Instructions for the task> Copy nothing but the text: reproduce each line of the listing exactly and leave the pictures out.

Input material>
==========
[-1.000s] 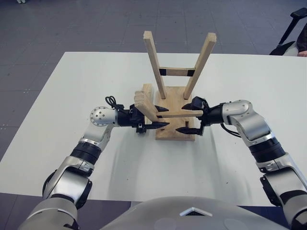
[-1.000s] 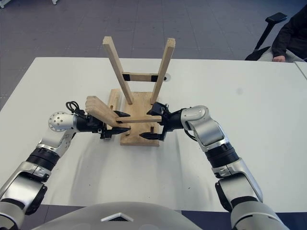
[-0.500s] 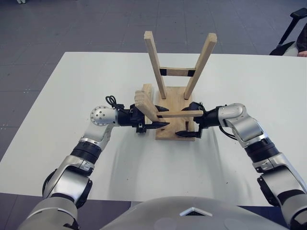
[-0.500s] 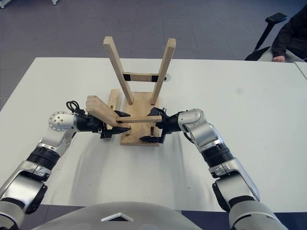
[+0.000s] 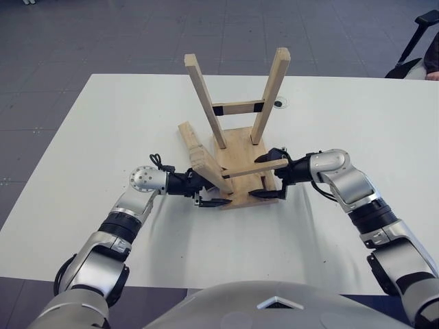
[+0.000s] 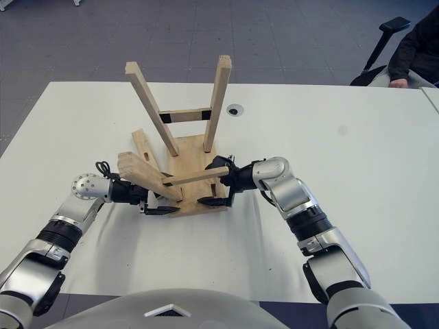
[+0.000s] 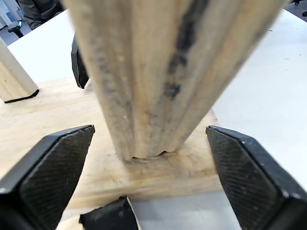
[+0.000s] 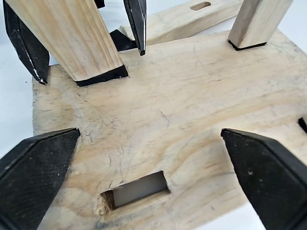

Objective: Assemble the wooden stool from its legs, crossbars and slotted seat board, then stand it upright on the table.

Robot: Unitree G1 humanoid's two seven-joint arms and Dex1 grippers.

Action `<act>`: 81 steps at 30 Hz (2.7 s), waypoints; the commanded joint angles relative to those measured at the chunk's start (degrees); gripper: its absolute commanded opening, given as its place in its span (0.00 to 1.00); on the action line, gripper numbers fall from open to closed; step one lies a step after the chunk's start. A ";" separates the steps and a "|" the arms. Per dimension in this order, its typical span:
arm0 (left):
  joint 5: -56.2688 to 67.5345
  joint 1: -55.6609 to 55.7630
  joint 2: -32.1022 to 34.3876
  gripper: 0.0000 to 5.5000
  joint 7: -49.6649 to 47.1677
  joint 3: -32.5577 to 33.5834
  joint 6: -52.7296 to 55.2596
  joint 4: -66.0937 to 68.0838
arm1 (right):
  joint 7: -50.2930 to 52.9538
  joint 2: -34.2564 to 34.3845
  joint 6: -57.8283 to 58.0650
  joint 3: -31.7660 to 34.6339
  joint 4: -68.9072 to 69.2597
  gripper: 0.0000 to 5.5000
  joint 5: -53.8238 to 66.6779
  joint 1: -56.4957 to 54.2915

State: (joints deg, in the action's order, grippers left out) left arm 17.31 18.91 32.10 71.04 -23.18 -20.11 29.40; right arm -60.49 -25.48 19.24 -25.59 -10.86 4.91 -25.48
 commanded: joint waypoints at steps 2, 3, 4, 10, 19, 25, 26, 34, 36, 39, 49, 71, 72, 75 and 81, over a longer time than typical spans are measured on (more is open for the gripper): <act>-1.57 0.14 3.13 0.78 3.35 2.38 5.04 -4.70 | 2.72 -1.14 2.44 -1.14 -1.48 1.00 -3.37 3.60; -1.24 -0.36 3.94 0.78 4.11 2.86 6.18 -6.64 | 3.33 -1.18 2.58 -0.85 -1.53 1.00 -3.47 3.89; -0.69 -1.32 4.92 0.78 4.52 3.64 7.44 -9.34 | 3.92 -1.18 2.72 -0.47 -1.70 1.00 -3.51 4.06; 4.58 -5.92 10.66 0.78 1.89 10.30 22.52 -28.11 | 6.83 -1.48 3.79 1.97 -1.02 1.00 -3.00 6.14; 13.24 -8.02 19.77 0.78 -7.97 30.64 44.83 -40.23 | 9.05 -1.67 4.26 3.43 0.07 1.00 -2.52 8.35; 25.23 5.40 11.86 0.64 -32.93 41.50 60.75 -49.68 | 10.24 -1.56 3.99 3.57 -0.09 1.00 -2.56 8.98; 29.00 7.85 8.74 0.60 -39.44 41.74 64.13 -52.95 | 10.35 -1.42 4.07 3.52 -0.02 1.00 -2.54 8.98; 60.75 15.23 -6.23 0.50 -78.96 36.47 77.33 -66.46 | 10.94 -1.45 4.08 3.18 -0.03 1.00 -2.40 8.95; 68.85 15.43 -5.48 0.50 -83.76 35.82 75.47 -66.11 | 11.13 -1.54 4.01 3.08 0.02 1.00 -2.32 9.01; 76.12 14.13 -3.59 0.50 -88.17 34.56 73.29 -65.63 | 11.29 -1.47 3.94 2.98 -0.13 1.00 -2.27 8.85; 75.57 10.57 -1.43 0.50 -87.60 28.14 67.92 -66.53 | 11.33 -1.50 3.69 3.03 -0.41 1.00 -2.28 8.65; 58.97 -14.00 -6.40 0.50 -59.09 20.14 56.09 -61.73 | 10.68 -1.98 3.15 2.46 -0.83 1.00 -2.29 7.62; 59.36 -13.07 -6.73 0.50 -58.73 21.28 55.32 -61.74 | 10.69 -2.10 3.07 2.46 -0.94 1.00 -2.30 7.61; 61.56 -9.65 -6.79 0.50 -58.51 23.76 54.63 -62.16 | 10.97 -2.16 3.15 2.45 -1.01 1.00 -2.36 7.66; 78.74 -0.31 -0.95 0.50 -58.75 28.65 56.82 -68.87 | 11.49 -2.03 3.17 2.59 -1.02 1.00 -2.39 7.86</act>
State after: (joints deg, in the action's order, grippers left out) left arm 90.46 15.75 28.00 12.02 3.49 35.42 -37.16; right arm -51.28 -25.17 19.98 -21.57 -8.55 7.38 -19.98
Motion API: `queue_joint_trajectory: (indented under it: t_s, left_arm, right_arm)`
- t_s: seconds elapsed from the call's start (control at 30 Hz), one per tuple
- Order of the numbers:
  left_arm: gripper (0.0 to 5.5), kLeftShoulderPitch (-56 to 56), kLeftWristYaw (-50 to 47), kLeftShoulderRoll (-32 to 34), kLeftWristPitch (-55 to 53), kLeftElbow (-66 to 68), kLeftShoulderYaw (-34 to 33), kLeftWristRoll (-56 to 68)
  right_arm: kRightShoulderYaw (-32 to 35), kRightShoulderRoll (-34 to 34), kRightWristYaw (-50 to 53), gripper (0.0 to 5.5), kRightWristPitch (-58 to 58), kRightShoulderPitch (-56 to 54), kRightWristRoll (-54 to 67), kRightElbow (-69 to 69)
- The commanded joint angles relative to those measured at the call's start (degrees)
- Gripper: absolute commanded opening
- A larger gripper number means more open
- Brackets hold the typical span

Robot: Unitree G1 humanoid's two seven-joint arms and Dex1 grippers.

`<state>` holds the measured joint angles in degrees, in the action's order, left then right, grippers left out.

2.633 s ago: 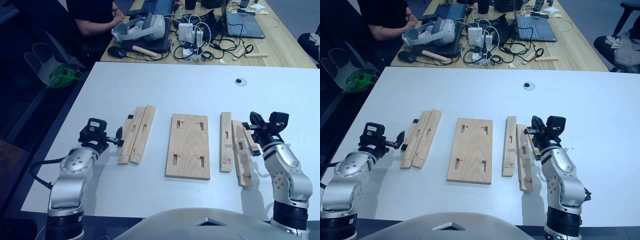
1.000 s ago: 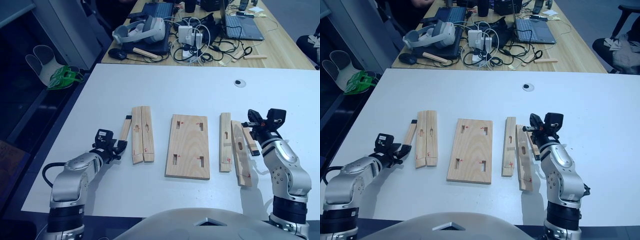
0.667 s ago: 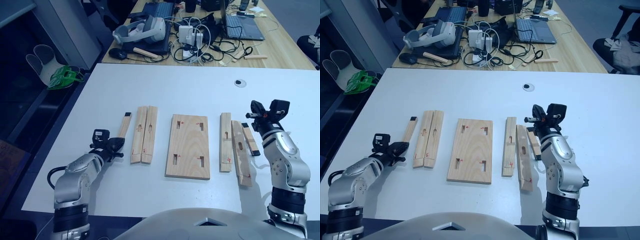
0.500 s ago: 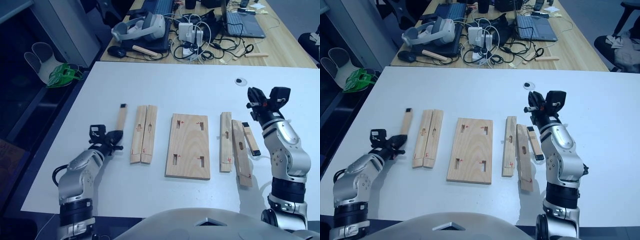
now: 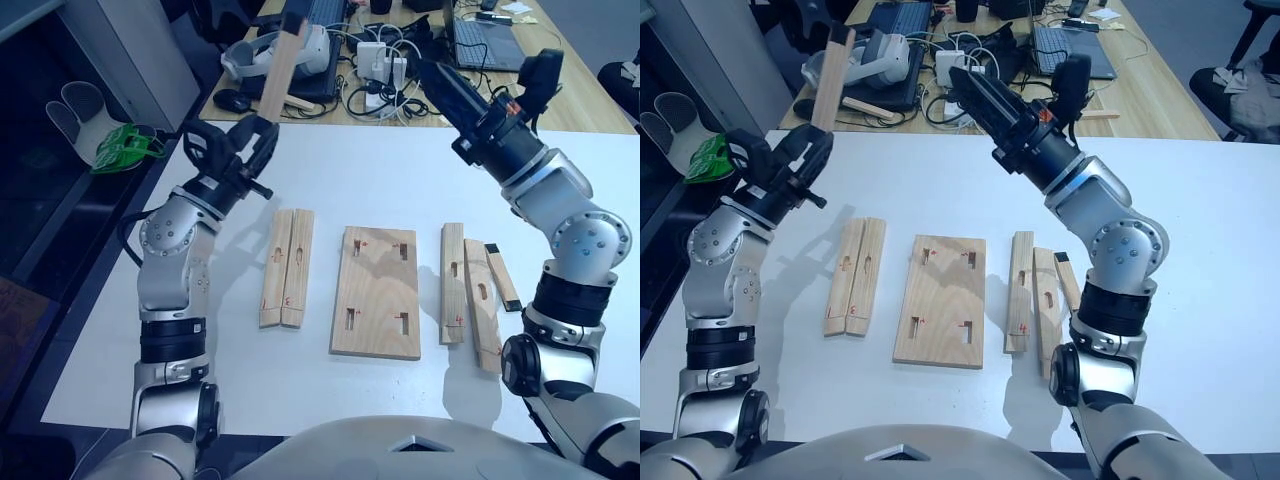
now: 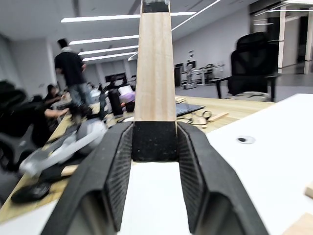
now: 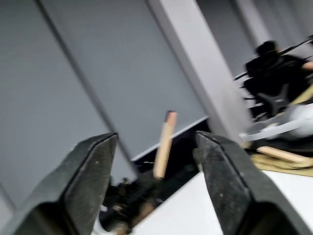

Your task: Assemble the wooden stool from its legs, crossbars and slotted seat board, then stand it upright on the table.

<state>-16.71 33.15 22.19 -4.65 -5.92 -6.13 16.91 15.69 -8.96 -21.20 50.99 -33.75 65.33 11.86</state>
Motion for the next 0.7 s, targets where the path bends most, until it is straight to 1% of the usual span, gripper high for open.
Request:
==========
Your solution>
[-1.000s] 
[-1.000s] 
[-0.500s] 
[-0.500s] 
[+0.000s] 
[+0.000s] 
[+0.000s] 
[+0.000s] 

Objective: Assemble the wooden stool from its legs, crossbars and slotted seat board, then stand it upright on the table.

Robot: Unitree G1 humanoid's two seven-joint arms and Dex1 grippers.

Action `<act>`: 81 steps at 30 Hz (2.7 s), waypoints; the commanded joint angles relative to those measured at the chunk's start (degrees); gripper: its absolute commanded opening, given as its place in its span (0.00 to 1.00); on the action line, gripper numbers fall from open to closed; step one lies a step after the chunk's start. A ";" separates the steps and a "|" the arms. Per dimension in this order, its typical span:
arm0 (left):
  joint 5: -56.2688 to 67.5345
  joint 1: -55.6609 to 55.7630
  joint 2: -32.1022 to 34.3876
  gripper: 0.0000 to 5.5000
  joint 7: -49.6649 to 47.1677
  joint 3: -32.5577 to 33.5834
  joint 6: -52.7296 to 55.2596
  joint 4: -66.0937 to 68.0838
arm1 (right):
  joint 7: -50.2930 to 52.9538
  joint 2: -34.2564 to 34.3845
  joint 6: -57.8283 to 58.0650
  joint 3: -31.7660 to 34.6339
  joint 4: -68.9072 to 69.2597
  gripper: 0.0000 to 5.5000
  joint 5: -53.8238 to 66.6779
  joint 1: -56.4957 to 54.2915

State: (joints deg, in the action's order, grippers left out) left arm 17.31 18.91 32.10 71.04 -23.18 -20.11 29.40; right arm -60.49 -25.48 19.24 -25.59 -10.86 4.91 -25.48
 commanded: joint waypoints at steps 2, 3, 4, 10, 19, 25, 26, 34, 36, 39, 49, 71, 72, 75 and 81, over a longer time than typical spans are measured on (more is open for the gripper): <act>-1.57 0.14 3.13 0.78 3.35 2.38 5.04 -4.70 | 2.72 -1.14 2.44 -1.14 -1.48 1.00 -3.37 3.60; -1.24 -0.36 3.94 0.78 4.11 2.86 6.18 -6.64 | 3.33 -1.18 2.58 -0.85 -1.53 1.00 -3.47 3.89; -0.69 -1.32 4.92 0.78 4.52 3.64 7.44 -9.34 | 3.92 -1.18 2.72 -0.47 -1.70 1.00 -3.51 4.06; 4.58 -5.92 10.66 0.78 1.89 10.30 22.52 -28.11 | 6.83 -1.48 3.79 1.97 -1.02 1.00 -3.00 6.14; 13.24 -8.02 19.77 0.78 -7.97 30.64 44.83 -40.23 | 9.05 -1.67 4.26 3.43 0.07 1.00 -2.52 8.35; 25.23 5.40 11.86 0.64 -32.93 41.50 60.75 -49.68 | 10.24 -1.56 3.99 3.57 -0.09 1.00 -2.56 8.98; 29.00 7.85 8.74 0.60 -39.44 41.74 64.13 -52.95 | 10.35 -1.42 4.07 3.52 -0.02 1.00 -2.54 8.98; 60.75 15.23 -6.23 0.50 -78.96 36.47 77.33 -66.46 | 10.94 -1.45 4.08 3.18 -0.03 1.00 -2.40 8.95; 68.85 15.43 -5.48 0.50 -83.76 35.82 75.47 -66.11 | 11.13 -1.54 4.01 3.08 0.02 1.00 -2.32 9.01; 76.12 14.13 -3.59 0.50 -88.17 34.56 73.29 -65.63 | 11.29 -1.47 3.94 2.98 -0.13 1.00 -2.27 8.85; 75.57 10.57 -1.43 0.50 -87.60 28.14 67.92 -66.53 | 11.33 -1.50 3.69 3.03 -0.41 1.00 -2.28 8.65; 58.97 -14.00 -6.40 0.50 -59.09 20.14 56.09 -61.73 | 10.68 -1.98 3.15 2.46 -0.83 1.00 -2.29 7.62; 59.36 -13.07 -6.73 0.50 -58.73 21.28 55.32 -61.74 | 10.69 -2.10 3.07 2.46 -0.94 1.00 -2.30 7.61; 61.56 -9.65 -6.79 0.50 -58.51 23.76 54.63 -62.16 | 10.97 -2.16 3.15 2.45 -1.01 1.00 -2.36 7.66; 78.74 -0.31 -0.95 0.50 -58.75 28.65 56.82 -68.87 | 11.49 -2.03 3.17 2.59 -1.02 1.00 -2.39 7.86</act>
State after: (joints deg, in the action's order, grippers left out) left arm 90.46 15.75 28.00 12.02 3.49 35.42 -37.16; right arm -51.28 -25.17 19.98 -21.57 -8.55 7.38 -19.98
Motion API: `queue_joint_trajectory: (indented under it: t_s, left_arm, right_arm)`
- t_s: seconds elapsed from the call's start (control at 30 Hz), one per tuple
- Order of the numbers:
  left_arm: gripper (0.0 to 5.5), kLeftShoulderPitch (-56 to 56), kLeftWristYaw (-50 to 47), kLeftShoulderRoll (-32 to 34), kLeftWristPitch (-55 to 53), kLeftElbow (-66 to 68), kLeftShoulderYaw (-34 to 33), kLeftWristRoll (-56 to 68)
  right_arm: kRightShoulderYaw (-32 to 35), kRightShoulderRoll (-34 to 34), kRightWristYaw (-50 to 53), gripper (0.0 to 5.5), kRightWristPitch (-58 to 58), kRightShoulderPitch (-56 to 54), kRightWristRoll (-54 to 67), kRightElbow (-69 to 69)
- The commanded joint angles relative to those measured at the call's start (degrees)
- Gripper: absolute commanded opening
- A larger gripper number means more open
- Brackets hold the typical span

Robot: Unitree G1 humanoid's two seven-joint arms and Dex1 grippers.

`<state>` holds the measured joint angles in degrees, in the action's order, left then right, grippers left out.

2.633 s ago: 
1.000 s ago: 
0.667 s ago: 
0.500 s ago: 
now: 
now: 
now: 

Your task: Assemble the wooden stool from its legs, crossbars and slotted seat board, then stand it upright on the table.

<state>-16.71 33.15 22.19 -4.65 -5.92 -6.13 16.91 15.69 -8.96 -21.20 50.99 -33.75 65.33 11.86</state>
Motion for the next 0.7 s, targets where the path bends most, until it is straight to 1% of the usual span, gripper high for open.
Request:

This is the complete output for the exercise.